▸ DIRECTIONS FOR THIS TASK
Each line in the material below must be transcribed exactly; no picture belongs in the copy.

▸ DATA EXTRACT
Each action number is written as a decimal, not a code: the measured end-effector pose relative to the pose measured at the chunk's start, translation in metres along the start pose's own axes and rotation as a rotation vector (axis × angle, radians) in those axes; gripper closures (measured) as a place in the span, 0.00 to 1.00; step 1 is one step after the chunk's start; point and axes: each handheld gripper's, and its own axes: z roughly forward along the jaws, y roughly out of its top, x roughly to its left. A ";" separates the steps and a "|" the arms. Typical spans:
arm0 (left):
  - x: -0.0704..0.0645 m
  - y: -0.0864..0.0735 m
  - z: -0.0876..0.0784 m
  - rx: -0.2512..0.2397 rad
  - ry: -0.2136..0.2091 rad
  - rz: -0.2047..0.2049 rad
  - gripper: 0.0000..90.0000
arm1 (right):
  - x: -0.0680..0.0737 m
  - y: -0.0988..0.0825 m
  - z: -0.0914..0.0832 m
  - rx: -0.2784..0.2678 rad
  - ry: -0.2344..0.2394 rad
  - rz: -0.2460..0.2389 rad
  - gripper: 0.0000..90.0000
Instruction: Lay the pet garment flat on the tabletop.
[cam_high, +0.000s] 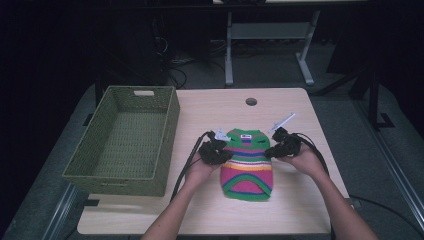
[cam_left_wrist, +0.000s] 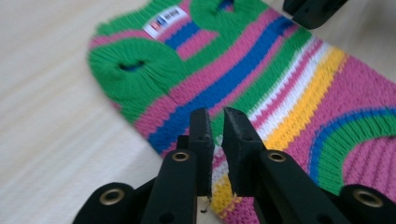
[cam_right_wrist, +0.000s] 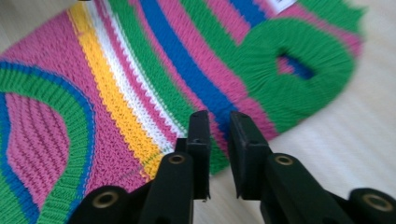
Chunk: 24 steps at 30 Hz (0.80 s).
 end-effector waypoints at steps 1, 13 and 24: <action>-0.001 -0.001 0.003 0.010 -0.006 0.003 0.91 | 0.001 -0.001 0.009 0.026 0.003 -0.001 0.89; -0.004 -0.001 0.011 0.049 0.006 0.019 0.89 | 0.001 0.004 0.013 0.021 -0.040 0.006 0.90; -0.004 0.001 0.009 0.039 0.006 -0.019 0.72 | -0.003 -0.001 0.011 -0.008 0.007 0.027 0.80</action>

▸ TASK RESULT
Each action number is written as a decimal, not a code: the measured end-effector pose relative to the pose measured at the chunk's start, translation in metres along the start pose's own axes and rotation as a rotation vector (axis × angle, radians) in those axes; gripper closures (measured) as a place in the span, 0.00 to 1.00; step 1 is one step after the chunk's start; point and axes: each handheld gripper's, and its own axes: z roughly forward along the jaws, y roughly out of its top, x roughly to its left. A ";" separates the steps and a "|" the arms. Typical spans:
arm0 (left):
  - x: -0.0704..0.0645 m
  - y: -0.0864..0.0735 m
  - z: -0.0876..0.0784 m
  - rx: -0.2512..0.2397 rad
  - ry: -0.2136..0.2091 rad
  - rz: -0.2047..0.2049 rad
  - gripper: 0.0000..90.0000
arm1 (right):
  - x: -0.0680..0.0737 m
  - y: -0.0988..0.0825 m
  - z: -0.0914..0.0832 m
  - rx: -0.2784..0.2678 rad
  - ry: -0.2344..0.2394 rad
  - rz: -0.2460..0.2389 rad
  - gripper: 0.0000..90.0000
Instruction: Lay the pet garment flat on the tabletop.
[cam_high, +0.000s] 
[cam_left_wrist, +0.000s] 
[cam_right_wrist, +0.000s] 
Chunk: 24 steps at 30 Hz (0.80 s).
 end-effector waypoints at steps 1, 13 and 24: <action>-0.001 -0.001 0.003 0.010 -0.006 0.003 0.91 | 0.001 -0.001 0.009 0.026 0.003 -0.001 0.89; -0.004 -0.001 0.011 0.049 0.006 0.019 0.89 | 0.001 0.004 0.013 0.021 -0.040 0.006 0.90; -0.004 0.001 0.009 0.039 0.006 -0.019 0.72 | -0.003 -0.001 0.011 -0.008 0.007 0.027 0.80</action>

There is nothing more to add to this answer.